» **Data supplied**
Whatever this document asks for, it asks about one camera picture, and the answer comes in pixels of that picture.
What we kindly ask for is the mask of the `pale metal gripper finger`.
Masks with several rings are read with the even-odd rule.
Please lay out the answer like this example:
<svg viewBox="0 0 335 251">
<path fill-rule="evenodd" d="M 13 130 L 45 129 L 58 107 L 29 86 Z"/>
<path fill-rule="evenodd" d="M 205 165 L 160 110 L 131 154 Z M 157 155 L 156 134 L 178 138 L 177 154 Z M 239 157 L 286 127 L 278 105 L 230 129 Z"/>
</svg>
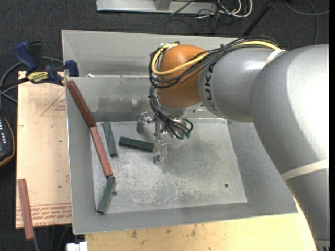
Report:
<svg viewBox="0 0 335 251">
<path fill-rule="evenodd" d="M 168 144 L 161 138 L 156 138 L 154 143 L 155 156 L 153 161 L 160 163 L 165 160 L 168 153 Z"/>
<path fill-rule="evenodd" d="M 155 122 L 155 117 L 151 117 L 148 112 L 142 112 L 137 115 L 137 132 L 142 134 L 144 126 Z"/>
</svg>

» **Task prompt**
I need the lines from the line containing "Please lay out" through the final line of the listing duplicated exactly, both ends included, with no pictures and nothing else.

» **The completed task**
Please lay out the answer like this example:
<svg viewBox="0 0 335 251">
<path fill-rule="evenodd" d="M 13 130 L 45 129 L 58 107 L 29 86 Z"/>
<path fill-rule="evenodd" d="M 205 165 L 160 110 L 131 154 Z M 157 155 L 156 134 L 178 138 L 177 154 Z M 239 157 L 286 127 L 278 105 L 230 129 Z"/>
</svg>
Report:
<svg viewBox="0 0 335 251">
<path fill-rule="evenodd" d="M 168 144 L 161 138 L 156 138 L 154 143 L 155 156 L 153 161 L 160 163 L 165 160 L 168 153 Z"/>
<path fill-rule="evenodd" d="M 155 122 L 155 117 L 151 117 L 148 112 L 142 112 L 137 115 L 137 132 L 142 134 L 144 126 Z"/>
</svg>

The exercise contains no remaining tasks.